En plus, il y en a d’autres qui disent que la femme n’a pas la force physique nécessaire pour exercer le métier, le non-respect du métier et aussi la dureté des taches qu’il exige. Évoquant la dureté de ce métier comme motif de réticence des femmes, un enquêté de 46 ans, niveau secondaire du ministère de l’économie et des finances, affirmait en ces termes: « Il y a réticence de la part des femmes et c’est surtout les difficultés du métier (lavage du véhicule, mécanique en cas de panne, entretient du véhicule), statut du métier (métier et chauffeurs non respecté) qui amène les femmes à être réticente. Je dirai que les hommes sont là parce qu’ils n’ont pas autre choses à faire. Bien que les femmes aient des permis C elles ne vont pas vers ce métier car les chauffeurs travaillent sous des pressions et des ordres pendant que les femmes n’aiment pas travailler dans ces conditions. Aussi certaines conditions de travail pendant les missions(les chauffeurs sont abandonnés à leur risque et péril) ne les motivent pas à vouloir de ce métier ».
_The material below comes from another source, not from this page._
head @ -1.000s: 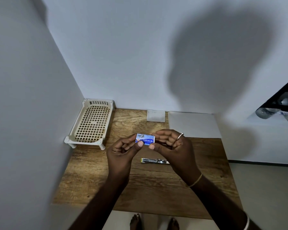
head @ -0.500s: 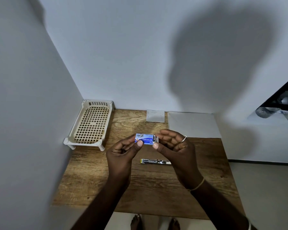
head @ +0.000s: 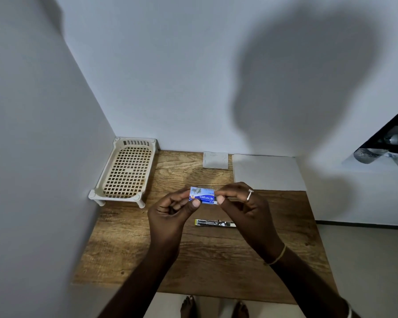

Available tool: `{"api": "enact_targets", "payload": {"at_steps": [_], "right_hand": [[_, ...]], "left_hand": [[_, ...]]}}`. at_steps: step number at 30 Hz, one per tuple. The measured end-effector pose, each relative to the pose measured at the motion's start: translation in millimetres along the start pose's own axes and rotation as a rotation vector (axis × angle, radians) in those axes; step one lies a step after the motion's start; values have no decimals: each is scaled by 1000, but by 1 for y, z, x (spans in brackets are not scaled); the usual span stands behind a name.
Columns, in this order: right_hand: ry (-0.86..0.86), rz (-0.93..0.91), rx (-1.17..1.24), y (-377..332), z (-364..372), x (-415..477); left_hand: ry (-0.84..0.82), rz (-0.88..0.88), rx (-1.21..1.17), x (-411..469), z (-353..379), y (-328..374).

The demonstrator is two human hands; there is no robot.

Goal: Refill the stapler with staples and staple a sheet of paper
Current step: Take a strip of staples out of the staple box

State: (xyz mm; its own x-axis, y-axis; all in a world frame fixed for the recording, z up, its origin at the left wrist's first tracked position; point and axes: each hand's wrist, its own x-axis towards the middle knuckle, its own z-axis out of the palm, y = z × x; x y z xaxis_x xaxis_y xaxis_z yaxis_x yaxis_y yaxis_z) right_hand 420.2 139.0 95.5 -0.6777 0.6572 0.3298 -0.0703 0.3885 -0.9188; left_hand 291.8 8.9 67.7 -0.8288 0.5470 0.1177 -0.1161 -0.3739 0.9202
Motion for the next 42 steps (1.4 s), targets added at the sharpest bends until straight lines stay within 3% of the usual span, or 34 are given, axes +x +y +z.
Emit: {"api": "enact_targets", "payload": {"at_steps": [5, 17, 28, 42], "right_hand": [[-33, 3, -185, -5, -6, 8], [-346, -120, -581, -25, -20, 27], [-454, -181, -860, -31, -20, 31], [-530, -59, -769, -27, -27, 26]], "left_hand": [[-15, -31, -3, -2, -2, -2], [6, -87, -51, -1, -6, -12], [-25, -80, -62, 0, -3, -16], [-18, -79, -42, -1, -5, -15]]}}
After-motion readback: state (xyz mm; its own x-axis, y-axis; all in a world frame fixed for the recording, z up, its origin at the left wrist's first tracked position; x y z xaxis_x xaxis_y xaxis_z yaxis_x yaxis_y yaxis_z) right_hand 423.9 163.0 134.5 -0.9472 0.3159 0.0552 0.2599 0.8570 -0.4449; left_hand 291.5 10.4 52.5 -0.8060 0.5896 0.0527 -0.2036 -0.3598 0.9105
En outre, d’autres opinions de la société émergente sur cette réticence par le fait que d’une part leurs maris les empêchent de postuler et la société considère le métier comme réservé aux hommes. Et d’autre part, les risques liés au métier (accidents, harcèlement sexuel …) ne les encouragent pas. C’est dans ce sens qu’un étudiant de 27 ans cite : « Oui plus ou moins, parce que les maris seront réticents du fait que leurs femmes doivent souvent les quitter pour des missions d’une ou de deux semaines. Pour une femme chauffeuses, on entendra tout sur elles, infidèle, adultère etc. Les femmes sont émotionnelles donc, certaines ne peuvent pas être chauffeuses parce qu’il n’est pas évident qu’elles prennent les bonnes décisions aux bons moments face aux dangers pendant la conduite ».

A contrario, certains affirment que les femmes postulent au concours de recrutement de chauffeurs mais les résultats ne leurs sont pas favorables. Ainsi, atteste un enquêté de 43 ans, d’un niveau secondaire du Ministère du Commerce : «Non, elles ne sont pas réticentes, elles postulent en grand nombre mais ne sont pas admises».